-- GOAL OF THE EXERCISE --
Where the string "Please" shows up in a line of the records, copy that line.
Top of DATASET EXTRACT
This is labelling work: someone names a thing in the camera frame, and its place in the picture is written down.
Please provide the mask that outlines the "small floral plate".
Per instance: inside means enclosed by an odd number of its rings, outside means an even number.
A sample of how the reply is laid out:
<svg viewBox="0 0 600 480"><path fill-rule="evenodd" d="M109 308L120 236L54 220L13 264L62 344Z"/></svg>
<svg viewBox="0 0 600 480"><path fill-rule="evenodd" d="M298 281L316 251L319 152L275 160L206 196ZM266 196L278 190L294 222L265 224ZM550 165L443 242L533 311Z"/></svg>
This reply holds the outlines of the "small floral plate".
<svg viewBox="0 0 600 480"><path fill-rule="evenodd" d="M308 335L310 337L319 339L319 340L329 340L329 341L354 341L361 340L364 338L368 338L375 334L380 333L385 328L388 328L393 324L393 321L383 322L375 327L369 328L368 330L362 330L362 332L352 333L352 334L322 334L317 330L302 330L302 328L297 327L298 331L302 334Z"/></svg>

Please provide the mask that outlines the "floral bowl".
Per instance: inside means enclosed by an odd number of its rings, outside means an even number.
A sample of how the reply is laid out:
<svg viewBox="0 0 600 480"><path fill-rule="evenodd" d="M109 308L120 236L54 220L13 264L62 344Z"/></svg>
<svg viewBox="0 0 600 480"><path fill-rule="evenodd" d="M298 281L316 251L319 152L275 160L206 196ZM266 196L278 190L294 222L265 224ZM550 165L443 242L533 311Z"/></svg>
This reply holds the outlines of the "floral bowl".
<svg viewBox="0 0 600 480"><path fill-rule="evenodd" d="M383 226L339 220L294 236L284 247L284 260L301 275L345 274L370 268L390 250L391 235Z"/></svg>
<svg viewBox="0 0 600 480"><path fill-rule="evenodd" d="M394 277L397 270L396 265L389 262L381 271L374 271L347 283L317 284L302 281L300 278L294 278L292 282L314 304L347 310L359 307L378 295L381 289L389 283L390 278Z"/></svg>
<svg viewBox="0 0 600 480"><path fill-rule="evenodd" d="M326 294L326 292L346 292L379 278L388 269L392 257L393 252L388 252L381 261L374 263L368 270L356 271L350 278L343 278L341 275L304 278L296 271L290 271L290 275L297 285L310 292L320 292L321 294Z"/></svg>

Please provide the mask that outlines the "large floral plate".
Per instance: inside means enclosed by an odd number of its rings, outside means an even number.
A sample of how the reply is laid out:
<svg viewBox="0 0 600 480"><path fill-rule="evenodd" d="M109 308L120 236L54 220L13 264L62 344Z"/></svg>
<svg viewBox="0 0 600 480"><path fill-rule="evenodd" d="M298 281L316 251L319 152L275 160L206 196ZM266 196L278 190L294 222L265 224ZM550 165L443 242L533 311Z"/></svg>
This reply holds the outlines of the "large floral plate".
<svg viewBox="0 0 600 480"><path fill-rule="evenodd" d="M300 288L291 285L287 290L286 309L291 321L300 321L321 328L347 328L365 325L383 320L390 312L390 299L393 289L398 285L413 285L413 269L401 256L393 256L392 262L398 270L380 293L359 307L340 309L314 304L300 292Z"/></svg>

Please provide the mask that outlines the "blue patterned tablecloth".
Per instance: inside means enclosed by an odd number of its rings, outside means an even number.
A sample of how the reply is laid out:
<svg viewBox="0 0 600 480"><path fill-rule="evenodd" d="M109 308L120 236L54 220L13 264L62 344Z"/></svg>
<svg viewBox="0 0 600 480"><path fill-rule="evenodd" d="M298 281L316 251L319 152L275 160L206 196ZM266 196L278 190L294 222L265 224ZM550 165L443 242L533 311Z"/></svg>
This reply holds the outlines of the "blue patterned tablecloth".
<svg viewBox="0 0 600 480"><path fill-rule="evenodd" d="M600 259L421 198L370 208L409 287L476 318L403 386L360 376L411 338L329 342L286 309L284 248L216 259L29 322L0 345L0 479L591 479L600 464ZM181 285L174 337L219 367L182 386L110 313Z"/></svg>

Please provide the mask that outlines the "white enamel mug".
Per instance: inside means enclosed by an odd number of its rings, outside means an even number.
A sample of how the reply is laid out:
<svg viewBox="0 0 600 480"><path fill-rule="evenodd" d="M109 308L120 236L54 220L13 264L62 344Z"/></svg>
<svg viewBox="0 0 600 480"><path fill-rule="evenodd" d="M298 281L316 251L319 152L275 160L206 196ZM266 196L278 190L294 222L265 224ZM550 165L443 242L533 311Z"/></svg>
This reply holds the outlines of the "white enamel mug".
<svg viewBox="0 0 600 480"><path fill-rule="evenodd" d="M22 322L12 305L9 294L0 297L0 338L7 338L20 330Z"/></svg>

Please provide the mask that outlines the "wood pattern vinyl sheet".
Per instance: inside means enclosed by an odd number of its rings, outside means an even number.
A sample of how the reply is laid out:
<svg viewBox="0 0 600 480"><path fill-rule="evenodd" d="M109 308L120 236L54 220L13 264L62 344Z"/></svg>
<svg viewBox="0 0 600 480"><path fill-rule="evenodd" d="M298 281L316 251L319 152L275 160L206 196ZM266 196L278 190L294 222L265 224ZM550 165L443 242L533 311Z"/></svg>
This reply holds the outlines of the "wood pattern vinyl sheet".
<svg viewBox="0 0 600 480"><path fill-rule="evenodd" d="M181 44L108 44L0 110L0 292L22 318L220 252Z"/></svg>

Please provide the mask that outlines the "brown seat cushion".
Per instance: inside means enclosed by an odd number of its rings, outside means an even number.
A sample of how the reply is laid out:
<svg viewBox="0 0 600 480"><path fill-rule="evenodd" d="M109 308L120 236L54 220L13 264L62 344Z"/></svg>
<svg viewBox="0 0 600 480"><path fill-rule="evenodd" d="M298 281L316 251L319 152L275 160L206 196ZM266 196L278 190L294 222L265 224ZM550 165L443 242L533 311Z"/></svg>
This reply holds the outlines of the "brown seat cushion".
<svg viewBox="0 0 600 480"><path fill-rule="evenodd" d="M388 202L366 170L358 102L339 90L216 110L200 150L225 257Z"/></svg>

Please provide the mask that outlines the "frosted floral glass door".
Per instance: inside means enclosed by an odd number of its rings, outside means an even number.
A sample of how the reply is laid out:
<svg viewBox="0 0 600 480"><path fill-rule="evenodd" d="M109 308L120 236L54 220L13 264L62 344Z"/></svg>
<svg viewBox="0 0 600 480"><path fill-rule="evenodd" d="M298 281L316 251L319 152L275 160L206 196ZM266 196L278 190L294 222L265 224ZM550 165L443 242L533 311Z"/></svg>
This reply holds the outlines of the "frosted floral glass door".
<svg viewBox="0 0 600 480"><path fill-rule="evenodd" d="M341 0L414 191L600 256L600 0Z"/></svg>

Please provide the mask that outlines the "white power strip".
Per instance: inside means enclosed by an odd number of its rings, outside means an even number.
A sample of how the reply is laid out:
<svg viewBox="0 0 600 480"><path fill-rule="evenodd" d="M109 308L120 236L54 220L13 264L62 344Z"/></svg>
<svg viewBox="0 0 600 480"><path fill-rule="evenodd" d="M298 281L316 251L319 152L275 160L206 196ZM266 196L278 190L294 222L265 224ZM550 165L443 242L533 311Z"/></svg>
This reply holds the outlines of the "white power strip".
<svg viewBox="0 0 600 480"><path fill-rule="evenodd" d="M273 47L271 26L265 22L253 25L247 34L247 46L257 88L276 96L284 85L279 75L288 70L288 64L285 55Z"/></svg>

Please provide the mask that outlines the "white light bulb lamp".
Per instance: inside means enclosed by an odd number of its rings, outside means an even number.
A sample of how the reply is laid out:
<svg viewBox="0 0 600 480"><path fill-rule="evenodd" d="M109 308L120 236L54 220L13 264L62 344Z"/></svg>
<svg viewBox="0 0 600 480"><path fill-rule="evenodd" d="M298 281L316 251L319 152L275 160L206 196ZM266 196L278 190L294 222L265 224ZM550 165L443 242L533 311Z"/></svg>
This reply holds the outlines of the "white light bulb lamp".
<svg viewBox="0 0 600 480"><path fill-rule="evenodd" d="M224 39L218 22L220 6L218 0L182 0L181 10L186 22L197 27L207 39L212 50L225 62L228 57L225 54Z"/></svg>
Bottom of DATASET EXTRACT
-- PROBLEM SOLUTION --
Please provide the mask that outlines the "small floral plate".
Please provide the mask that outlines the "floral bowl".
Please provide the mask that outlines the "large floral plate".
Please provide the mask that outlines the "blue patterned tablecloth".
Please provide the mask that outlines the "white enamel mug".
Please provide the mask that outlines the "wood pattern vinyl sheet".
Please provide the mask that outlines the "brown seat cushion".
Please provide the mask that outlines the "frosted floral glass door".
Please provide the mask that outlines the "white power strip".
Please provide the mask that outlines the "white light bulb lamp".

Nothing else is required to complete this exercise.